- **What you should do**
Here is the listing. Report each line in it that contains the string "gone".

- **Data shown**
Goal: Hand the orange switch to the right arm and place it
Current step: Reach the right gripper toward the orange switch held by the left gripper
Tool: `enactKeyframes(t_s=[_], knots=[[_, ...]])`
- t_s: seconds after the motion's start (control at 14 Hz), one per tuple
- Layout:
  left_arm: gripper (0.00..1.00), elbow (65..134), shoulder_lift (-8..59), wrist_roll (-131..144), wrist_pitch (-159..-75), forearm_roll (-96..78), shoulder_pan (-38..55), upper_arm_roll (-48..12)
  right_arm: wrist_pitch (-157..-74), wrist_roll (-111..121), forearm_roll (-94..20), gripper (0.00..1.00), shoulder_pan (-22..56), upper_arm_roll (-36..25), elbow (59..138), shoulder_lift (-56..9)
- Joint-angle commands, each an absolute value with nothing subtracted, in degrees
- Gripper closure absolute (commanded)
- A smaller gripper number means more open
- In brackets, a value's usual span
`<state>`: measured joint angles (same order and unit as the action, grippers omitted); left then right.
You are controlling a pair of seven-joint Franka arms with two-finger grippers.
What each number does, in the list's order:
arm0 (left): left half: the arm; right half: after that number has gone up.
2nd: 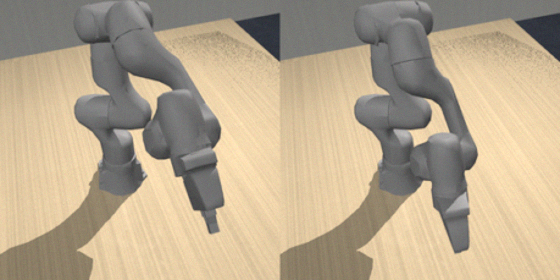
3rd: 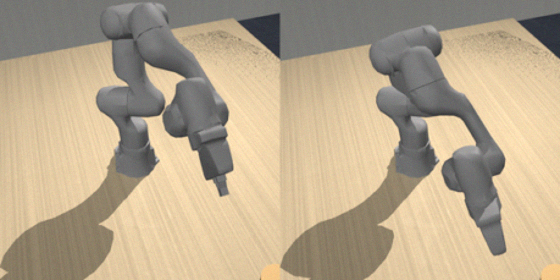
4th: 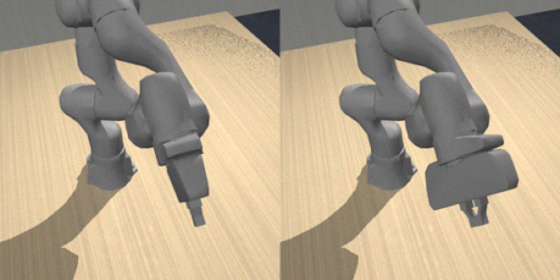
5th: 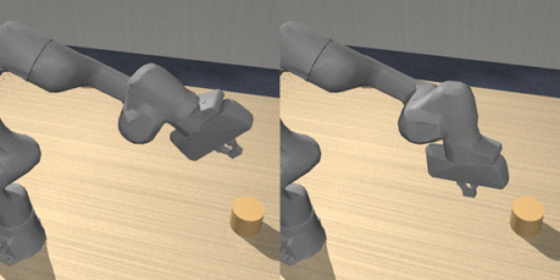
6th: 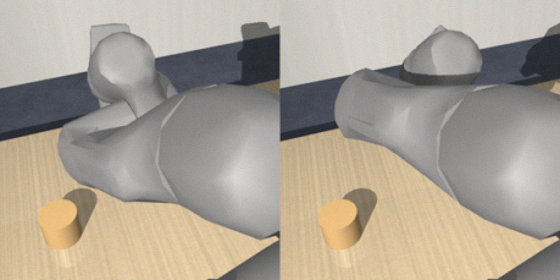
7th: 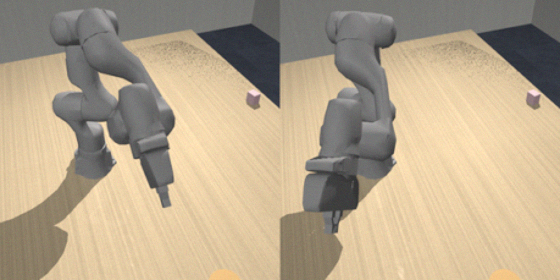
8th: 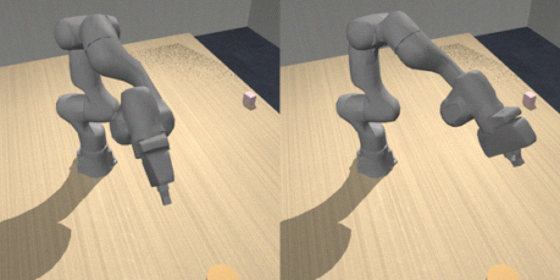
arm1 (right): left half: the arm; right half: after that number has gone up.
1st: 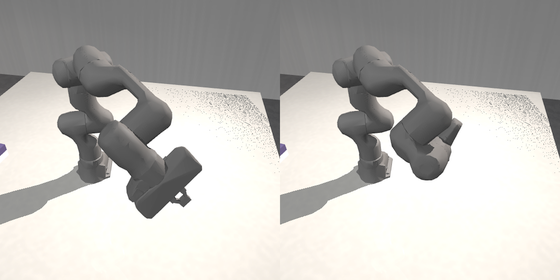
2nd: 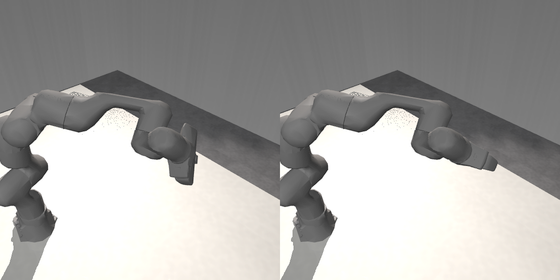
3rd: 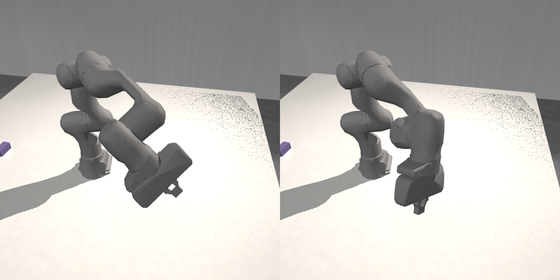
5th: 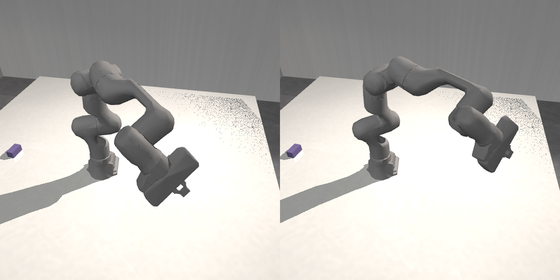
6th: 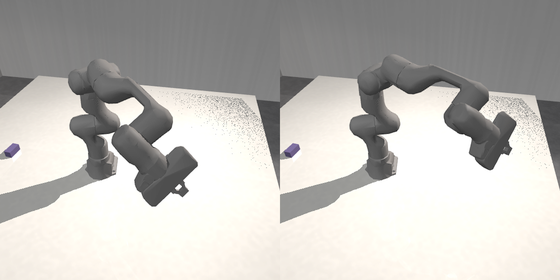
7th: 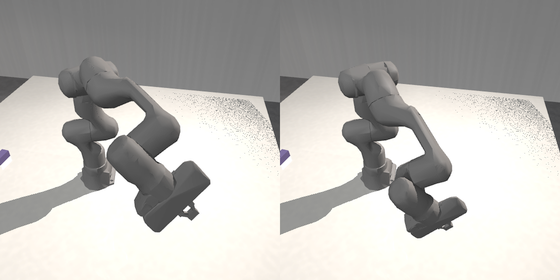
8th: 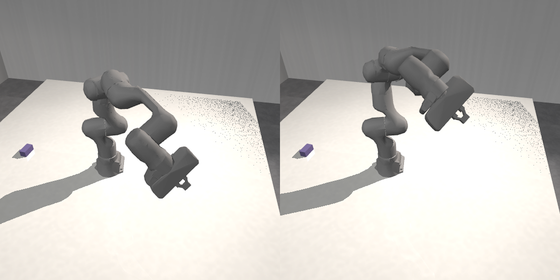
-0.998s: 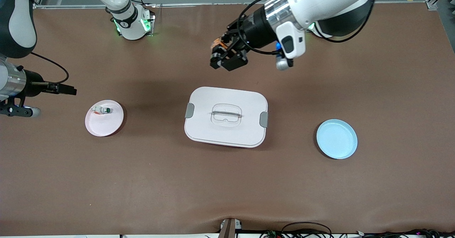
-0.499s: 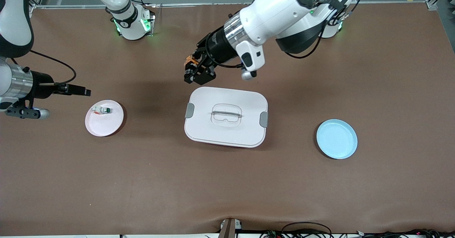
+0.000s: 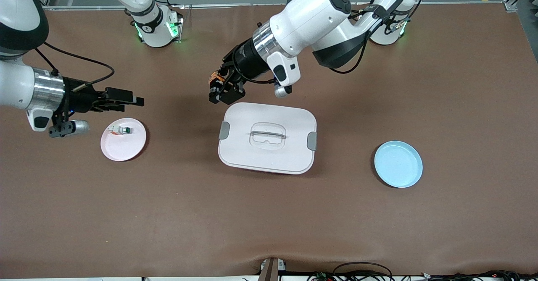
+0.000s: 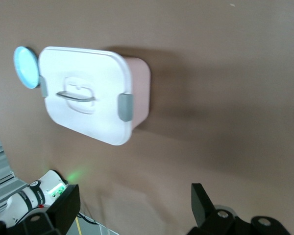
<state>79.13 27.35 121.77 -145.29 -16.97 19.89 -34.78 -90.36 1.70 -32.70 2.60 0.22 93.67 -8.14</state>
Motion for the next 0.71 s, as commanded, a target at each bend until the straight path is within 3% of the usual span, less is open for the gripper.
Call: enactKeyframes(t_s=[0.0,0.64], knots=[[0.77,78.22,27.77,124.1,-146.69,-15.29,20.83,-34.1,-93.68,2.81,-35.59,0.0,4.65,-0.09,96.85,-5.11],[0.77,78.49,27.77,124.1,-146.69,-14.77,20.48,-34.1,-103.26,-6.58,-40.17,0.0,13.17,-0.09,100.02,1.23]])
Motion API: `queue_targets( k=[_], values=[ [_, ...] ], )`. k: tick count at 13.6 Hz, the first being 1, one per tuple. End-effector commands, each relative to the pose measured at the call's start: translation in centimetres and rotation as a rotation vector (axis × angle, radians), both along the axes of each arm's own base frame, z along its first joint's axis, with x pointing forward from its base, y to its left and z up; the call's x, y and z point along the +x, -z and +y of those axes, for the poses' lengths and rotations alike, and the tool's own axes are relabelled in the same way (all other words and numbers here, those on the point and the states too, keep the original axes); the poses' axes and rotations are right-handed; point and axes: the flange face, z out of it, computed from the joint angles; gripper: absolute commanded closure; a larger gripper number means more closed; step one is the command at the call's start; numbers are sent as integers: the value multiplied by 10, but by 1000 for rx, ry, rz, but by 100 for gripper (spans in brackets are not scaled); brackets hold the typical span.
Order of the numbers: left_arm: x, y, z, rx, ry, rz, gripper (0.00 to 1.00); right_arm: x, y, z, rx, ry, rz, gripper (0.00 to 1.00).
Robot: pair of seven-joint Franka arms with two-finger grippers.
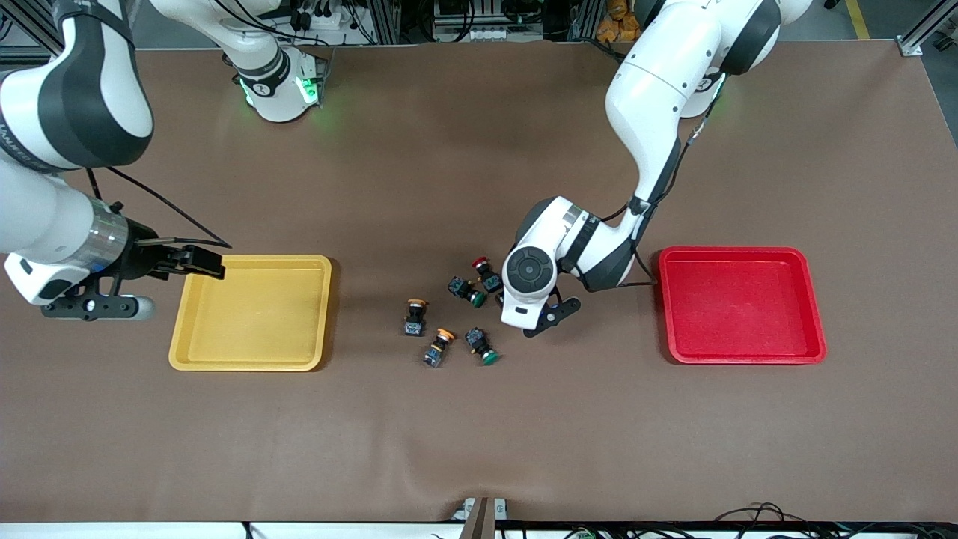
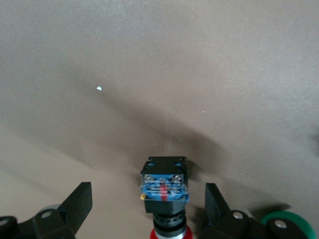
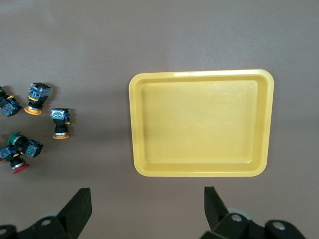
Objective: Place red and yellow buttons in trays
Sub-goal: 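Grasp the red button with the left gripper while the right gripper advances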
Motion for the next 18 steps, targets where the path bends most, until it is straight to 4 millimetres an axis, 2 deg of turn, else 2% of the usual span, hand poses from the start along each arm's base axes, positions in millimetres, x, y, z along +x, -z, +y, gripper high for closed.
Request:
queue_targets(
  k=[1, 2, 3, 4, 7, 8, 11, 14, 16, 18],
  values=[
    [-1, 3, -6, 15, -20, -37, 0, 6, 1, 6, 3, 32, -3, 0],
    [-1, 4, -7, 16, -19, -38, 0, 6, 1, 6, 3, 32, -3, 0],
    [-2, 6, -7, 16, -18, -34, 7, 6, 0, 6, 3, 32, -6, 0],
    [-3, 7, -8, 18, -14, -34, 16, 7, 0, 7, 4, 31, -12, 0],
    [-3, 8, -7, 18, -18, -32, 55, 7, 0, 8, 6, 31, -14, 0],
    [-3, 8, -7, 18, -18, -32, 65, 7, 0, 9, 5, 33, -14, 0],
    [-3, 8, -7, 20, -28, -33, 84, 9, 5, 13, 29, 68, -5, 0],
    [0, 1, -6, 12, -30, -40, 100, 9, 8, 20, 69, 112, 13, 0],
    [12, -22, 3, 1, -31, -59, 100, 16, 17, 25, 72, 130, 3, 0],
    [34, -47, 32, -3, -25, -77, 100, 29, 39, 42, 77, 188, -26, 0]
  ],
)
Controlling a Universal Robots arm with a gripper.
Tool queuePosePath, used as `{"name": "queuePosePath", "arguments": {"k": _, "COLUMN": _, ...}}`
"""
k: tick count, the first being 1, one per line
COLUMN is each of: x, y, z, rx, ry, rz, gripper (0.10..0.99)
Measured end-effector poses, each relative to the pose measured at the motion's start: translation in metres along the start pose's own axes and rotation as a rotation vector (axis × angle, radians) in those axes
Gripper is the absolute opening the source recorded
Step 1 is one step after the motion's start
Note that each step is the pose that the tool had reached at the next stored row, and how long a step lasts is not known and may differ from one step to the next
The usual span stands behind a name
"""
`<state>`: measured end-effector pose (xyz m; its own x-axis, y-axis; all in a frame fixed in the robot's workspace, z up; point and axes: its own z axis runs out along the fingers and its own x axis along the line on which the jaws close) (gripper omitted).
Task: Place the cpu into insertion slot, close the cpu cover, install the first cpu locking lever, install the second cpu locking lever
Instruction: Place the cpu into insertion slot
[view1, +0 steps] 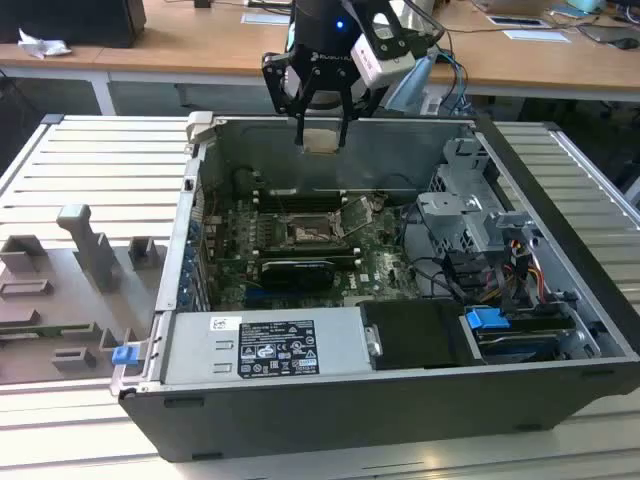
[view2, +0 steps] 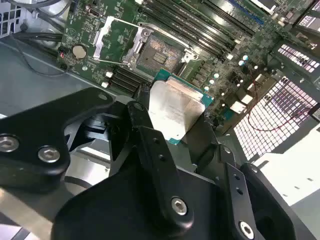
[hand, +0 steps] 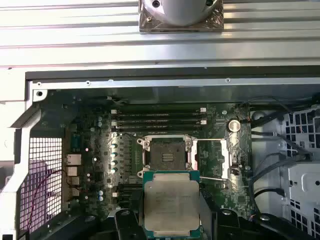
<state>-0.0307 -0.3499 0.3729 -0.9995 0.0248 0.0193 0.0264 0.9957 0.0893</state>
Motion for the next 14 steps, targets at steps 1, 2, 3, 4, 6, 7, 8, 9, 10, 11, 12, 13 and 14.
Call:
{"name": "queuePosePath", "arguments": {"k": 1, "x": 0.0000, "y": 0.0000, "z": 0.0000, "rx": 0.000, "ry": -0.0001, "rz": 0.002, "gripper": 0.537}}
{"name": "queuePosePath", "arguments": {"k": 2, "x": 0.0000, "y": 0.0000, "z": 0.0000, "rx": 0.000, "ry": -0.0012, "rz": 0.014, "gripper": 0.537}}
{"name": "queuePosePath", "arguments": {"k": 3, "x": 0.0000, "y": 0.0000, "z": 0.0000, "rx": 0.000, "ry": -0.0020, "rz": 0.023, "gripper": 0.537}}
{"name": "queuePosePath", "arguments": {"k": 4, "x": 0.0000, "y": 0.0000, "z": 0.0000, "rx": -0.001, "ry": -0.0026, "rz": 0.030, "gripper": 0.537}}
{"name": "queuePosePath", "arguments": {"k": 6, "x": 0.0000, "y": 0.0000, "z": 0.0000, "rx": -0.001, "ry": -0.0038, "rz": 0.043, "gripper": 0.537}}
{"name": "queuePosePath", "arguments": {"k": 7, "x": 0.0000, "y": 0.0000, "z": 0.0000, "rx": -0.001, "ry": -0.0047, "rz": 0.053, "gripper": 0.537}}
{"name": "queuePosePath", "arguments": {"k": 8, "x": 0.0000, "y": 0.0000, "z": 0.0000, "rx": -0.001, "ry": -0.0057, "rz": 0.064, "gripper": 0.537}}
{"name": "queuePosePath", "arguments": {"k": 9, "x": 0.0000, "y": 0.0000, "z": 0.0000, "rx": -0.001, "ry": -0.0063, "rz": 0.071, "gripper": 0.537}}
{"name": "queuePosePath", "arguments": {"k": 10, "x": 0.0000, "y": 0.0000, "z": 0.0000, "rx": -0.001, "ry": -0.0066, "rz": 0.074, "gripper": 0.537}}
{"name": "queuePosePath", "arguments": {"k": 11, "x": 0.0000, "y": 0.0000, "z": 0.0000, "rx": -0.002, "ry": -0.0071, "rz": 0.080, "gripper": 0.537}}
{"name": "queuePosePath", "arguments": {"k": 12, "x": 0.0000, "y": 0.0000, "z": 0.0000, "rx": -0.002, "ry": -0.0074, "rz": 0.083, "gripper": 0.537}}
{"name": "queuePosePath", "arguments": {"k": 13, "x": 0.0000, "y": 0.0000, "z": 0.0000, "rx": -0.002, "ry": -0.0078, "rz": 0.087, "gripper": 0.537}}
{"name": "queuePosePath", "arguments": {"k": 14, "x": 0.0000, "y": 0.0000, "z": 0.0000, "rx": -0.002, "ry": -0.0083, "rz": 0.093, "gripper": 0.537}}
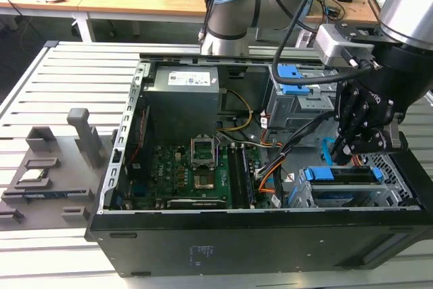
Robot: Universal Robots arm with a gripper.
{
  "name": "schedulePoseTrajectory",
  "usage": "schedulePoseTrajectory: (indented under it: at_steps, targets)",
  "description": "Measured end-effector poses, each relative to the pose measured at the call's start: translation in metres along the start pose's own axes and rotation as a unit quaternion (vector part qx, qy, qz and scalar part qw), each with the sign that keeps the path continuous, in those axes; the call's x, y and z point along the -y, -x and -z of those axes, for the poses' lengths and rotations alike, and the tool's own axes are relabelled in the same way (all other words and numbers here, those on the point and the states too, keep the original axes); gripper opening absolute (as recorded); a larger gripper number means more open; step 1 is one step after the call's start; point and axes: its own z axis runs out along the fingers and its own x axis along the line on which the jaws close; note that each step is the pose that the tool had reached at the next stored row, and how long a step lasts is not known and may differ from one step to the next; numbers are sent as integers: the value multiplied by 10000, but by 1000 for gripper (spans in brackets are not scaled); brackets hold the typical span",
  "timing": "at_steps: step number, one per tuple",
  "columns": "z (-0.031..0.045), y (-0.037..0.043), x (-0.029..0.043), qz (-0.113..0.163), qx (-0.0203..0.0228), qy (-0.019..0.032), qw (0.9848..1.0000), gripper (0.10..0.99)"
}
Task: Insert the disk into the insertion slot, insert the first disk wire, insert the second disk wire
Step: 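Insert the second disk wire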
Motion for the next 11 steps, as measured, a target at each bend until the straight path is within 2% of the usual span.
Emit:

- **Result below**
arm0 (left): left half: the arm; right half: after that number has gone up.
arm1 (right): left half: the arm; right half: after that number has gone up.

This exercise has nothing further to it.